DE1210355B - Propeller - Google Patents

Description

Marine propeller The invention relates to a marine propeller, whose Have wings as cylinder sections essentially parallelogram-shaped surfaces.

It is known that excellent results are obtained with a propeller can be achieved whose parallelogram-shaped cylinder sections as long parallelogram sides Sections of helical lines have their pitch from cylinder section to cylinder section changes in such a way that it is inversely proportional to the cosine in each cylinder section is the slope angle of the cut.

The theory of the well-known training of a ship's propeller is on best understandable through the following mathematical derivation.
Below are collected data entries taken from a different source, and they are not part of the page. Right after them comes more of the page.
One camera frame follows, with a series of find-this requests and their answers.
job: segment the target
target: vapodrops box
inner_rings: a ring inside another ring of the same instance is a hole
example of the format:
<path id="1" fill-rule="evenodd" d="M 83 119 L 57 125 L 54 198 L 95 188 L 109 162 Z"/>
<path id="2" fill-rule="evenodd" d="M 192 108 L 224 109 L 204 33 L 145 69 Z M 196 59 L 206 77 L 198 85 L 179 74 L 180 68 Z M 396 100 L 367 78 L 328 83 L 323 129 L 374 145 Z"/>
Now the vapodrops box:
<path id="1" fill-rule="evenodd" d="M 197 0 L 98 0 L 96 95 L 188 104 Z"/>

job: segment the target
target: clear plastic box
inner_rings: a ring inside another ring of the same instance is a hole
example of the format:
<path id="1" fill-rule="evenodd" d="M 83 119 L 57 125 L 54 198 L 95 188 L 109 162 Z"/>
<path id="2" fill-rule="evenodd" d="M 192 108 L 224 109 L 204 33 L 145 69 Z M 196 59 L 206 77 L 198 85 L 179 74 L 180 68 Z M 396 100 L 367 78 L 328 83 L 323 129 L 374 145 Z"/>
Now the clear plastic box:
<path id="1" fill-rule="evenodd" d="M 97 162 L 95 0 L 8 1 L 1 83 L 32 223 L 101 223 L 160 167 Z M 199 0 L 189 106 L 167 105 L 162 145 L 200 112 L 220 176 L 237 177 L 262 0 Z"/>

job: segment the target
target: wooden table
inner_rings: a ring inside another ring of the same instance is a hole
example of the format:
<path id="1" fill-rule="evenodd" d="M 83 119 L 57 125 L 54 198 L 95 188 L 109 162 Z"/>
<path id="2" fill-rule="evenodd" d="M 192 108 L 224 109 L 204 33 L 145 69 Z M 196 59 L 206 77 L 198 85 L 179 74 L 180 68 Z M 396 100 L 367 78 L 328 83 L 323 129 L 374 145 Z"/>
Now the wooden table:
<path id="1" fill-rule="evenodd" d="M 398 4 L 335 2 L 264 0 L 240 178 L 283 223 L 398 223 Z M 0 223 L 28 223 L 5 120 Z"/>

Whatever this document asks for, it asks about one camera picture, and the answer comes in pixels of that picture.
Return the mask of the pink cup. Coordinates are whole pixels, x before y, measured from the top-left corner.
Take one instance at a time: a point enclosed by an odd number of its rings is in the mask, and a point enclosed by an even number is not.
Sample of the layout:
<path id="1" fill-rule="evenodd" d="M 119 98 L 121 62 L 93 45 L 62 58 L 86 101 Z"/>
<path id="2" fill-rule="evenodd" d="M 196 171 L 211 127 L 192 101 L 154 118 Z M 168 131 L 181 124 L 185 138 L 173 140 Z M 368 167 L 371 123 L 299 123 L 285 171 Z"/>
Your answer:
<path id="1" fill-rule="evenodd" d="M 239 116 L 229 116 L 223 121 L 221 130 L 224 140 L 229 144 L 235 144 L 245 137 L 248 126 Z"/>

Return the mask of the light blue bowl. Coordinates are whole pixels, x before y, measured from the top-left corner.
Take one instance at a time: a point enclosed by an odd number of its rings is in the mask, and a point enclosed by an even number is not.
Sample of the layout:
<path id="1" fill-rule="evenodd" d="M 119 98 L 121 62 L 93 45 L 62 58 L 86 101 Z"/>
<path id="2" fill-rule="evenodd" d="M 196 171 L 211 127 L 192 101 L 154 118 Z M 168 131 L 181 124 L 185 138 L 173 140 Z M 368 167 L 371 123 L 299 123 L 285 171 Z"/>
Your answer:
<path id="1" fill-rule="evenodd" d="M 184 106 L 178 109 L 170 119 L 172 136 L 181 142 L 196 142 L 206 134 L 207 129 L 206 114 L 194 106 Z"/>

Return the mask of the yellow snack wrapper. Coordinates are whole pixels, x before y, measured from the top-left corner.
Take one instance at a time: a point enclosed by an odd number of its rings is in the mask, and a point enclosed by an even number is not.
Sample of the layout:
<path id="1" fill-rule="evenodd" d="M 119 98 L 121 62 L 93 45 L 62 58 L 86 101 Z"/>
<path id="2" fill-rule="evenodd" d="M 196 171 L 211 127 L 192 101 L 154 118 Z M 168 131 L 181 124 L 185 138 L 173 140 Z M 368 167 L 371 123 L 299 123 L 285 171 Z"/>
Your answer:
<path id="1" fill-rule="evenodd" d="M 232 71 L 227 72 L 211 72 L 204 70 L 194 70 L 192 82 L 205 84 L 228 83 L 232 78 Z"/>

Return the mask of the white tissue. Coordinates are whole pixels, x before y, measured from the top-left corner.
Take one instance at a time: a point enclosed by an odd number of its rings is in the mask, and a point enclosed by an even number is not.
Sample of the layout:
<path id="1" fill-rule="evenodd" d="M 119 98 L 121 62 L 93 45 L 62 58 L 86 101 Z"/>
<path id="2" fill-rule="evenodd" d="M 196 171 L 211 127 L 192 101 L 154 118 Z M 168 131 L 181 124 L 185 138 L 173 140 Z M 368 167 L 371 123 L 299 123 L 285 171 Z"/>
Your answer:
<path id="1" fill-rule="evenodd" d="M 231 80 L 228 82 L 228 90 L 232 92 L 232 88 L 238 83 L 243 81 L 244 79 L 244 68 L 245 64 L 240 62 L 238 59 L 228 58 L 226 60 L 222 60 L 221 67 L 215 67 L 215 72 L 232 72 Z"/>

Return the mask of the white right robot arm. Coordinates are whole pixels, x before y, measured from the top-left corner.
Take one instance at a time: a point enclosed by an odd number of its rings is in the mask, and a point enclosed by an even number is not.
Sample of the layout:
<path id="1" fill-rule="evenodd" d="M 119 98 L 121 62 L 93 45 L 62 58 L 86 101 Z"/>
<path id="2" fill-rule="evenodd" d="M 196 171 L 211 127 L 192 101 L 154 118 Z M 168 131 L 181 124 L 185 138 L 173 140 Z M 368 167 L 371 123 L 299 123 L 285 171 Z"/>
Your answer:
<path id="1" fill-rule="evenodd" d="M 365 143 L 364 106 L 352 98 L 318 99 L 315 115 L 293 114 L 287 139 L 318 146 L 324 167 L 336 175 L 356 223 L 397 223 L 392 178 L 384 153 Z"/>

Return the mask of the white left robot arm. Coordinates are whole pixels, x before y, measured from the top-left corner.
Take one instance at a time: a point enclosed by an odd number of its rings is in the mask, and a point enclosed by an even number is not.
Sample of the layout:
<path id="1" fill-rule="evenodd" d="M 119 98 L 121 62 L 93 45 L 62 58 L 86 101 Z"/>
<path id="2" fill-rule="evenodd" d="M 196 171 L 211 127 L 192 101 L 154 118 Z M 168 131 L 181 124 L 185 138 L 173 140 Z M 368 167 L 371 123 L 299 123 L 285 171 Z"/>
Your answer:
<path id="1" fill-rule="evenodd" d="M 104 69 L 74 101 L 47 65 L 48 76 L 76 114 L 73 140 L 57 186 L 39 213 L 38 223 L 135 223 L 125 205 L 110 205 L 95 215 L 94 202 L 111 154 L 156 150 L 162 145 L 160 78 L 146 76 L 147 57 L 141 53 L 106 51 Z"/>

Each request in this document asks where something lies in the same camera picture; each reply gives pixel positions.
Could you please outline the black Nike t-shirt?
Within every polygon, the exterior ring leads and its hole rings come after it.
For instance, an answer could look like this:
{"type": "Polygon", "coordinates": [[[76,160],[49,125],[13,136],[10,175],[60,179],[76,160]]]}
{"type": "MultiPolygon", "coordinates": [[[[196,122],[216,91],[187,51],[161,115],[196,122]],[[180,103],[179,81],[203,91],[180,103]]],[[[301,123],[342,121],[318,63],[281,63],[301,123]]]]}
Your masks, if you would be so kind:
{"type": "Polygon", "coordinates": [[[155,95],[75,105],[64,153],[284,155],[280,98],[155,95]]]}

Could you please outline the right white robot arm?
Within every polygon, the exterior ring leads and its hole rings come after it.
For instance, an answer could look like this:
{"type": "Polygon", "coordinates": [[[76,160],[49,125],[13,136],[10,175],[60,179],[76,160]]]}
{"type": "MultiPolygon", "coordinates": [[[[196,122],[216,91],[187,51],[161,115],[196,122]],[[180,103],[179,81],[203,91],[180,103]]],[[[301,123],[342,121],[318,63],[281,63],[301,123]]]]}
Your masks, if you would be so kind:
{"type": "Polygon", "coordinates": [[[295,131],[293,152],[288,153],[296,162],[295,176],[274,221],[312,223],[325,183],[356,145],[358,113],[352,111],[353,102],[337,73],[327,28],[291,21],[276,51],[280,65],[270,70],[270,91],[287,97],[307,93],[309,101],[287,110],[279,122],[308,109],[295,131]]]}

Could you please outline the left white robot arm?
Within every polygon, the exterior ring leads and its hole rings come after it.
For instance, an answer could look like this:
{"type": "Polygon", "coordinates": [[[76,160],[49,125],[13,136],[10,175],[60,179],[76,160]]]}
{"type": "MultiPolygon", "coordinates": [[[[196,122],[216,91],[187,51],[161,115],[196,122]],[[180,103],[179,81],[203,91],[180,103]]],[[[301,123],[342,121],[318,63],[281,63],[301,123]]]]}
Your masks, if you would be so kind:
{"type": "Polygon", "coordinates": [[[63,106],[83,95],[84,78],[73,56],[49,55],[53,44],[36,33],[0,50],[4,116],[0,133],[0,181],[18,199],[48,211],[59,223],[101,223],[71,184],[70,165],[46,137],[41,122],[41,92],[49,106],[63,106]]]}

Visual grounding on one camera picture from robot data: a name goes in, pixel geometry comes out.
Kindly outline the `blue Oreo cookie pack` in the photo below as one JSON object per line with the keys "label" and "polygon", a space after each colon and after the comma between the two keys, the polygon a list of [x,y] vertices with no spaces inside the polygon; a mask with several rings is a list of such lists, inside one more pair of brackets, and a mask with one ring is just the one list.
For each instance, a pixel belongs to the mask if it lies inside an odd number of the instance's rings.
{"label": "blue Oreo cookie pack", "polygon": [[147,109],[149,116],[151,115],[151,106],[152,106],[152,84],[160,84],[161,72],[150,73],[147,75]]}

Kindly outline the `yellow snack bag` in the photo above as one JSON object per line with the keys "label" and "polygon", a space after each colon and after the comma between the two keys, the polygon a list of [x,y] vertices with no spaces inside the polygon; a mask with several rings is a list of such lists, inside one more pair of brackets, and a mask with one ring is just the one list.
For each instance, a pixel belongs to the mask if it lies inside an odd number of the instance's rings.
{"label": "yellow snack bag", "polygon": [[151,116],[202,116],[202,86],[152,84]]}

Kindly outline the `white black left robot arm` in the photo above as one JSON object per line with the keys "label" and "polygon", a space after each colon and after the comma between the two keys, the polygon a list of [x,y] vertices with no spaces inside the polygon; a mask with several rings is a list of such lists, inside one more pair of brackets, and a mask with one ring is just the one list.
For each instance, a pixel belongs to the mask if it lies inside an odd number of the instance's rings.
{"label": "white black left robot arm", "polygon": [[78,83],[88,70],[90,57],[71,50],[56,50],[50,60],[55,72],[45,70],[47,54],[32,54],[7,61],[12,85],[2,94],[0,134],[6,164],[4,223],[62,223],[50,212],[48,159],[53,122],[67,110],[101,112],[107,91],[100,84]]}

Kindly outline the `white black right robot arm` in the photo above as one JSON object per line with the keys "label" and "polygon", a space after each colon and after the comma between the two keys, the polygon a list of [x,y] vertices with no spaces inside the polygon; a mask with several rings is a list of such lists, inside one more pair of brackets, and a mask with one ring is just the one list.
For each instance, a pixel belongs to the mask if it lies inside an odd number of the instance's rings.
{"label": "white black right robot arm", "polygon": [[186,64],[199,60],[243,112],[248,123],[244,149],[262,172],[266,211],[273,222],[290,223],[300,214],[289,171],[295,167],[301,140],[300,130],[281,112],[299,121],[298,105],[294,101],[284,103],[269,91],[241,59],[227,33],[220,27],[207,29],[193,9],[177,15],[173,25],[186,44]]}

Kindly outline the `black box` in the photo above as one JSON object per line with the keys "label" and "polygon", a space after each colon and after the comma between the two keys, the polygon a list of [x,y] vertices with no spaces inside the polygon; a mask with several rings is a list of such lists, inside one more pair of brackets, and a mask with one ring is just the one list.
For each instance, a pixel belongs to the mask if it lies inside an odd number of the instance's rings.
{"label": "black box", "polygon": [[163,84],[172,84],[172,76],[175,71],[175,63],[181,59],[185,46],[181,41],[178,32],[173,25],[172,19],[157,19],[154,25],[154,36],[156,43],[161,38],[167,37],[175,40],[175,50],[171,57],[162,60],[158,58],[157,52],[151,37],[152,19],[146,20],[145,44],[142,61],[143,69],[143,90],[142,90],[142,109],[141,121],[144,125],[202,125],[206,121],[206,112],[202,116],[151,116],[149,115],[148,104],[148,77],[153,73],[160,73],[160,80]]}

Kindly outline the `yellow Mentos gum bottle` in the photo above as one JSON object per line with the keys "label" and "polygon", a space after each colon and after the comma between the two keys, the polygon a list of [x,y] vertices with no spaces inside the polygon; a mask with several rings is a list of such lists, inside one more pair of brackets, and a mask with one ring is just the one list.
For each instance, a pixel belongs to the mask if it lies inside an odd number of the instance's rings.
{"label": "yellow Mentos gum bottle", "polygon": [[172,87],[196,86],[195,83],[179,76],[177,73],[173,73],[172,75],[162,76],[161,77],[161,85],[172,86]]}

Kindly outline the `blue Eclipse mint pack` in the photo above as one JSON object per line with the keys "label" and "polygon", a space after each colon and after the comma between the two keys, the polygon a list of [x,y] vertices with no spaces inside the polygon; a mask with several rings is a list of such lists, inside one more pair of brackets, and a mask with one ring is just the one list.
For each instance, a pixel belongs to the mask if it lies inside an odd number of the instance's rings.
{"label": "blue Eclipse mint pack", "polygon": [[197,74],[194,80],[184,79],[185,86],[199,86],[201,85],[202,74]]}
S denotes the slip of the propeller in 0 /, the pitch P, S s - P the slip in meters per revolution, W the width of the wing of the propeller, measured in the direction of the helix from which the center line of the parallelogram-shaped section forms a section, oc the angle of inclination of the developed cylinder section, r the radius of the imaginary cylinder along which the cut was made, -and dr the thickness of the cylindrical water element, which is displaced by the cylinder section of the wing during one revolution of the wing, is the volume of the during one revolution of the water element displaced by the wing in the relevant cylinder section dV = s - W- sinoc - 2rndr. (1) with and sin oc - cotg oc = cos oc (3) results from equation (1) dV = s- WP-cosx-dr. (4) For a given s and constant dr one obtains the expression dV = const. - W - P - cos oc. (5) In the known ship's propeller, dV = const., (6) and this results in W- P - cos oc = const. (7) The known ship's propeller fulfilled equation (7) with a constant wing width W, in that the pitch P in each cylinder section is inversely proportional to the cosine x.

The invention is based on the object, all other things being equal the relationship between the power expended and the driving speed achieved to improve.

Although, according to the findings on which the construction of the known ship's propeller was based, the fulfillment of equation (7) seemed to be sufficient to achieve an optimal value for the said ratio, it was surprisingly found that a substantial improvement in the ratio could be achieved by that in equation (7) not P but W is chosen as the variable quantity.

While in the known propeller, the pressure and suction surface of the screw wing are not screw surfaces in the geometric sense, because yes the pitch changes from cylinder section to cylinder section, result for the Ship propeller according to the invention because of the entire radial length of the wing constant pitch P as pressure and suction surfaces pure, screw surfaces of the same Pitch.

Ship propellers, the pressure surfaces and suction surfaces of which are helical surfaces of the same pitch, are known in the art, but then do not satisfy the equation (7) derived above.

A ship's propeller, the wings of which are essentially cylindrical sections have parallelogram-shaped surfaces, is thus characterized according to the invention marked, that the pressure surfaces and suction surfaces of the Schiffssehraube in a known manner Helical surfaces are of the same pitch and that the developed width of each of the parallelogram-shaped cylinder sections to the cosine value of its slope angle is inversely proportional.

Comparative tests with the known propeller have shown an increase in travel speed under otherwise identical conditions with the same power expenditure of 10 to 15 %.

This effect is highly surprising for the person skilled in the art, since it had to be assumed that it is immaterial whether W or P is assumed as a constant value in the derived equation (7). In view of the fact that the known propeller which satisfies the conditions of equation (7) has been known to those skilled in the art for over 30 years and no one skilled in the art has even attempted to use equation (7) as a variable value To set the wing width instead of the pitch, although there was a lively need to save power at the same speed of a ship or to achieve higher speeds with the same power expenditure, shows how surprising the effect achieved by the measures according to the invention is.

In the drawing, an embodiment of the invention is for example shown.

' F i g. 1 is a front view of the propeller; F i g. Figure 2 is a side view of the propeller. The figures show a propeller 1 with wings 2 on a hub 3, which is attached to a shaft 4 and can be seen with a hood 5 behind the hub Vera The suction surfaces of the wings are helical surfaces of the same pitch, and the developed width - each of the parallelogram-shaped cylinder steps is inversely proportional to the cosine value of its pitch angle. In Fig. 1 , the developed cylinder sections are indicated and denoted by 7. The center line of each cylinder section bears the reference number 6.

As also indicated in the drawing, with three screw blades the development of the projection of the cylinder section on a plane normal to the axis third part of the pitch, P13, and the actual unfolded length of the unfolded Cylinder section is P / 3cos ix.

Claims (1)

Claim: A ship's propeller, the wings of which have essentially parallelogram-shaped surfaces as cylinder sections, characterized in that the pressure surfaces and suction surfaces are helical surfaces of the same pitch in a manner known per se and that the developed width of each parallelogramni-shaped cylinder section is inversely proportional to the cosine value of its angle of inclination. References considered: U.S. Patent Nos. 1767,786, 2,686,568.